◆ **What the task asks**:
Produce word for word the lines of the data below running from the one that has "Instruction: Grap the" to the one that has "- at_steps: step", inclusive, and no others.

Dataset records
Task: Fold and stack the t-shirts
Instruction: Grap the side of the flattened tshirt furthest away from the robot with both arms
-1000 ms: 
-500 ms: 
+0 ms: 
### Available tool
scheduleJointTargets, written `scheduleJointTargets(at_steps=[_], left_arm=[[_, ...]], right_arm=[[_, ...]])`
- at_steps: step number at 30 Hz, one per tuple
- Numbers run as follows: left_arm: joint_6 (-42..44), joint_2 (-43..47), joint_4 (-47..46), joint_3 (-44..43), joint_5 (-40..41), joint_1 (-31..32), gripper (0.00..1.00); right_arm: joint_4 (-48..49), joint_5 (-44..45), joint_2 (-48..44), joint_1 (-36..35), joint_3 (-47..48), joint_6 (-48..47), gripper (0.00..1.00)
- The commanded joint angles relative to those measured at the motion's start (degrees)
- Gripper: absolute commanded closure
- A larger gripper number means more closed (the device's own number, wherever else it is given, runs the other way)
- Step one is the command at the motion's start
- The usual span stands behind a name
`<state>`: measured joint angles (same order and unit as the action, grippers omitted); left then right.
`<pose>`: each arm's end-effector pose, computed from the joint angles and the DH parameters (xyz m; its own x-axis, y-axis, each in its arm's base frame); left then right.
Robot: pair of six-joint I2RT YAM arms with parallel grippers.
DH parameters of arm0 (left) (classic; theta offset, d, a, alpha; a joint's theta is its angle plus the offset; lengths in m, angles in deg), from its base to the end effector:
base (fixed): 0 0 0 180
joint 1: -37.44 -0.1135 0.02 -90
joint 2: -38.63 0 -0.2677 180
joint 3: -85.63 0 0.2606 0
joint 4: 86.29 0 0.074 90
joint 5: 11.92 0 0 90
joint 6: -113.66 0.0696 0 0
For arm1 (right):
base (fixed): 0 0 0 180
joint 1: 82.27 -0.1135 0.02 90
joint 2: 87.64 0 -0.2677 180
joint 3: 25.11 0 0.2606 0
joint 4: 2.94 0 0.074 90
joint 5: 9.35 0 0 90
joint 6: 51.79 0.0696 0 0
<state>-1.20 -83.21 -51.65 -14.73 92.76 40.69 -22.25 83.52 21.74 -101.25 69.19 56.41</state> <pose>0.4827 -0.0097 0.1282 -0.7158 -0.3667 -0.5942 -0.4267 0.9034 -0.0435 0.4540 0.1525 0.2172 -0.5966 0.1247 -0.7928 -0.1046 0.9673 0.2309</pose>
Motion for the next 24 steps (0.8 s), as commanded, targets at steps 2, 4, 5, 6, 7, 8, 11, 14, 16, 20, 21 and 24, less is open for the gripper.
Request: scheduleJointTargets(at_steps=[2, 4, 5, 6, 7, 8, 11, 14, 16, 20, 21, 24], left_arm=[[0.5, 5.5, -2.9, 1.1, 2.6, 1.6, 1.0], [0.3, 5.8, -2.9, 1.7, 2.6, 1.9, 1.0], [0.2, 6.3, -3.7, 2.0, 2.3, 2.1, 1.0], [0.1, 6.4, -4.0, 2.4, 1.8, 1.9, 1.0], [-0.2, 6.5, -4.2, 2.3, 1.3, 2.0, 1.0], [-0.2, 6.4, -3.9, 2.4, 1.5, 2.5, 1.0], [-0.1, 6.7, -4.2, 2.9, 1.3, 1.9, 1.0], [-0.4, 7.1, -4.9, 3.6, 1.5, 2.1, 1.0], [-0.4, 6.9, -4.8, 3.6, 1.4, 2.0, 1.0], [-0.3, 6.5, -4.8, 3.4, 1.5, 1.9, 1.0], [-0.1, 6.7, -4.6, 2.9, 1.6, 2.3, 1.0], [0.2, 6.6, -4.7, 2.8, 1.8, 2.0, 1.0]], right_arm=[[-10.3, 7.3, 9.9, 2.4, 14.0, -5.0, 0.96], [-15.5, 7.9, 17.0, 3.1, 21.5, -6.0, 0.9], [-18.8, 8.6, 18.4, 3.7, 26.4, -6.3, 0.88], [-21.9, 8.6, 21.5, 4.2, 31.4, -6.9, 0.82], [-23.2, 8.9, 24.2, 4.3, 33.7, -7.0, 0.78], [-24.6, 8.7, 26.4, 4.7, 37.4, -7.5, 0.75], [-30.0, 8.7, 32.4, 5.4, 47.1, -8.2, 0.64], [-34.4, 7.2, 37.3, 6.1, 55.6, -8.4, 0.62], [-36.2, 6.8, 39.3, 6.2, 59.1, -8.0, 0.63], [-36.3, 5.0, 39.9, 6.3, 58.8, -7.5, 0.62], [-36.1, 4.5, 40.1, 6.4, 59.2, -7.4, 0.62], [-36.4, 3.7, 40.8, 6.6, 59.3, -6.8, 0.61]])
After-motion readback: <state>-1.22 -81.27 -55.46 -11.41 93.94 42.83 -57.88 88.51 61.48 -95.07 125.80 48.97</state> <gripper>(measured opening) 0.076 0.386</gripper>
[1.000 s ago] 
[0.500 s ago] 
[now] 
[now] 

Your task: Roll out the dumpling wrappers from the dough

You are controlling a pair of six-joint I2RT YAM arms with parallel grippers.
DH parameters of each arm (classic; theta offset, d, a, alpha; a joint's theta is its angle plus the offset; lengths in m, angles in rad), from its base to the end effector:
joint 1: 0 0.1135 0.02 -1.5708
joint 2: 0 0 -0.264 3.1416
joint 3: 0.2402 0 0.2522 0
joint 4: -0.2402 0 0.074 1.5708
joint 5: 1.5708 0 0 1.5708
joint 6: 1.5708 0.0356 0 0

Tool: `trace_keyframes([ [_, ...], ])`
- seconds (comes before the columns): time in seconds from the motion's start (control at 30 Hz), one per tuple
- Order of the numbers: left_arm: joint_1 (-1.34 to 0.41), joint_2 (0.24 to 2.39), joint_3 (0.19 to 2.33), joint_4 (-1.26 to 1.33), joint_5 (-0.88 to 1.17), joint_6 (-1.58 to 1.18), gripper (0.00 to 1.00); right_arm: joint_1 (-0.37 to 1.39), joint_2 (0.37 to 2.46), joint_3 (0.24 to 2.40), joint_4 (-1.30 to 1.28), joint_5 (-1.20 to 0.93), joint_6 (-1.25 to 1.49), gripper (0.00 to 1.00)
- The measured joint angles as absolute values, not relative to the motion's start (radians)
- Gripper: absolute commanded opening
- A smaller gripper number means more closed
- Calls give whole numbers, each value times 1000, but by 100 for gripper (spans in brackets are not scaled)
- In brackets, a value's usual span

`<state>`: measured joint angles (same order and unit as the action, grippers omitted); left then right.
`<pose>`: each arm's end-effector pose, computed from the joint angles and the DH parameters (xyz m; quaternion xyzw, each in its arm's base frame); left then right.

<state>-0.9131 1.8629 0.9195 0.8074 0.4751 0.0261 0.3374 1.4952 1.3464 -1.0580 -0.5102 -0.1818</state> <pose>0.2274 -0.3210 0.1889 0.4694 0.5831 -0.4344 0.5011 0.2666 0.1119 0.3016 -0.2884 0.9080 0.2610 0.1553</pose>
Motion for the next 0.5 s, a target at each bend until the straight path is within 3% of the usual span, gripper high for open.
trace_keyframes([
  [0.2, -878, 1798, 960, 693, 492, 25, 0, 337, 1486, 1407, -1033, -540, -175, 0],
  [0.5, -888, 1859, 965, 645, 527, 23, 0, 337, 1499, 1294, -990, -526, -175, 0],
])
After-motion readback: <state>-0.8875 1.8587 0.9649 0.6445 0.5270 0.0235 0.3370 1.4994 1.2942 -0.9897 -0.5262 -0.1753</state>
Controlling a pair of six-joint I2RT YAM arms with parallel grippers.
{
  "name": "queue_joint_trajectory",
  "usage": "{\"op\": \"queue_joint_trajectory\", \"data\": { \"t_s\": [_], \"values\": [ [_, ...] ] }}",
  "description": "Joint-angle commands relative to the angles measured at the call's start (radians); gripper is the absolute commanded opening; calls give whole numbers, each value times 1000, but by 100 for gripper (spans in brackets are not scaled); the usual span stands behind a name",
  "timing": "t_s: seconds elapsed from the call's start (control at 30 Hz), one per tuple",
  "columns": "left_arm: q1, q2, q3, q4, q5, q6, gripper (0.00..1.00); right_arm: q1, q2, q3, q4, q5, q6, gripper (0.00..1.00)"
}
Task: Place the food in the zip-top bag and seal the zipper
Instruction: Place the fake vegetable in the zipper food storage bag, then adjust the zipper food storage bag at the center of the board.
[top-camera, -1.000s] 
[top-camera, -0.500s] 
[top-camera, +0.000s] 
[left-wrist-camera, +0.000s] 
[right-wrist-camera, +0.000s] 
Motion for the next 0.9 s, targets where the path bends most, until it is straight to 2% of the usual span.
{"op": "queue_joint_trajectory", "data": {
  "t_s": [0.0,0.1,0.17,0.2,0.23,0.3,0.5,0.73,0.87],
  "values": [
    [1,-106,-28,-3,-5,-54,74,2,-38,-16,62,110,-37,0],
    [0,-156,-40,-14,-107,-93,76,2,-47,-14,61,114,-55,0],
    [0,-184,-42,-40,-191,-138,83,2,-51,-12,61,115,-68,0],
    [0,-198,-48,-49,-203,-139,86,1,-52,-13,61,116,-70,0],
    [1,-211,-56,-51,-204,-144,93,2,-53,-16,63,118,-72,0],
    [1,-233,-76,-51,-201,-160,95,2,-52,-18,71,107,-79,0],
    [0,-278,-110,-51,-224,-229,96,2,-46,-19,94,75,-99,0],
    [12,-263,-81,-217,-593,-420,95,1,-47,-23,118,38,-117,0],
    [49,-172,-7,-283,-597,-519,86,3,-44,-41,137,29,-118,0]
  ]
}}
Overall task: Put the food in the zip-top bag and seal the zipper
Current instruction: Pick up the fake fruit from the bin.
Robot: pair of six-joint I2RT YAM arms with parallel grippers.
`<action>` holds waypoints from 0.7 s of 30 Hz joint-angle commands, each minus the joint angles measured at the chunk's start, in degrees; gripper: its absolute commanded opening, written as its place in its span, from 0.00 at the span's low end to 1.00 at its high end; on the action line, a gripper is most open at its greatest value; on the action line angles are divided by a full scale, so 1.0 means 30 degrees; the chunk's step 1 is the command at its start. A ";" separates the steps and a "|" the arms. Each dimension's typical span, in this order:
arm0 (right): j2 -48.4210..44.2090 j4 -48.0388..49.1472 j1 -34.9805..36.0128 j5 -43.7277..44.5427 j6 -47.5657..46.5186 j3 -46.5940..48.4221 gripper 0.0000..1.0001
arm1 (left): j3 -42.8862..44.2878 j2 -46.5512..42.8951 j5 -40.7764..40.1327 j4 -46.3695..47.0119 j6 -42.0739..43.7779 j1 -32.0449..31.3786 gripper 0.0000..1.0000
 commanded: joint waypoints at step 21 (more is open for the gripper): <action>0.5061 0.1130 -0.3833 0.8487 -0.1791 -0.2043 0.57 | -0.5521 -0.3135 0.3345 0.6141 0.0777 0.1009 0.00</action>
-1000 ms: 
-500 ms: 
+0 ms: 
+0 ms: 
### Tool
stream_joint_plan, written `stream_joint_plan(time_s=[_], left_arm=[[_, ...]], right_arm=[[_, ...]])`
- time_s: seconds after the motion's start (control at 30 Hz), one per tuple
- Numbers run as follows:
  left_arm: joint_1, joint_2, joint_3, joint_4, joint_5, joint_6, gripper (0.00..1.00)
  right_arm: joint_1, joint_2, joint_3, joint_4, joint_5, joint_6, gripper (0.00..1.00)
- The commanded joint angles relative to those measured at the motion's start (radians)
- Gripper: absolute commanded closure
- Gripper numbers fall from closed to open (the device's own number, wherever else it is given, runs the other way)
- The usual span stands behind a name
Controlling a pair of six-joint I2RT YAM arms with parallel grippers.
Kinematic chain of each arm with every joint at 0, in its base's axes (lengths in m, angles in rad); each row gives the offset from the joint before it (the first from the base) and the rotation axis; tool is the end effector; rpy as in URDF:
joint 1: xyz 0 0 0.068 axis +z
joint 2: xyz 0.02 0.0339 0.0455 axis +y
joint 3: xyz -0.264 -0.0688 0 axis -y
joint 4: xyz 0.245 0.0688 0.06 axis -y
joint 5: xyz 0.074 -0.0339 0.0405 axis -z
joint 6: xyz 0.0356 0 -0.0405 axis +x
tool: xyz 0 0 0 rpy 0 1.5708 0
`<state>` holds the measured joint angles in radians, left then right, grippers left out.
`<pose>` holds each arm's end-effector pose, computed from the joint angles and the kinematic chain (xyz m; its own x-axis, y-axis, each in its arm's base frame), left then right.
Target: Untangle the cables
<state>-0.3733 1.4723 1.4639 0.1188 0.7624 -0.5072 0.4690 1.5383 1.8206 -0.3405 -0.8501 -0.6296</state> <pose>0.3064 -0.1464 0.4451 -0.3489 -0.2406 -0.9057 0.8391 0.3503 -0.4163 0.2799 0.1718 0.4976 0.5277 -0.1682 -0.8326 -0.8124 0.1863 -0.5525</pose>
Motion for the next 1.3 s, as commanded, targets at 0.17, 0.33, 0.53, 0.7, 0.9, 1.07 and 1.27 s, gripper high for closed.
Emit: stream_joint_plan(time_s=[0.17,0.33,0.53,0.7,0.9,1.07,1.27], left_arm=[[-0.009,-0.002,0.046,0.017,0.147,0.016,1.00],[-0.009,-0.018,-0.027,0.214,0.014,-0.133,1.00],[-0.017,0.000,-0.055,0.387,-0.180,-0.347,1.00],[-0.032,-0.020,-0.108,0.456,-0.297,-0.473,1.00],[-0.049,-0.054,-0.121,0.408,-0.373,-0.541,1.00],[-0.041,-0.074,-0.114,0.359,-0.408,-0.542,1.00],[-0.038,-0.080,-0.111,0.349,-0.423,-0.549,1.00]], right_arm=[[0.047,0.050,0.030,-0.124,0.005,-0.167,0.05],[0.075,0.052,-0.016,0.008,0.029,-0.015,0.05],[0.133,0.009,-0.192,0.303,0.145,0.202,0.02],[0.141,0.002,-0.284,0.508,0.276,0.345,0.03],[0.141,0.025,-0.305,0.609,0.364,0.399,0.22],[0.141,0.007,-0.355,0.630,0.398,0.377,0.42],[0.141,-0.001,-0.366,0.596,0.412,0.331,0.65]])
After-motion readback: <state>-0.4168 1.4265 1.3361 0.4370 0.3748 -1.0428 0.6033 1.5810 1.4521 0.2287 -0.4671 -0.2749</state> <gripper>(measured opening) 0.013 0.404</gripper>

◆ **Output of the task**:
Instruction: Grap the side of the flattened tshirt furthest away from the robot with both arms
-1000 ms: 
-500 ms: 
+0 ms: 
### Available tool
scheduleJointTargets, written `scheduleJointTargets(at_steps=[_], left_arm=[[_, ...]], right_arm=[[_, ...]])`
- at_steps: step number at 30 Hz, one per tuple

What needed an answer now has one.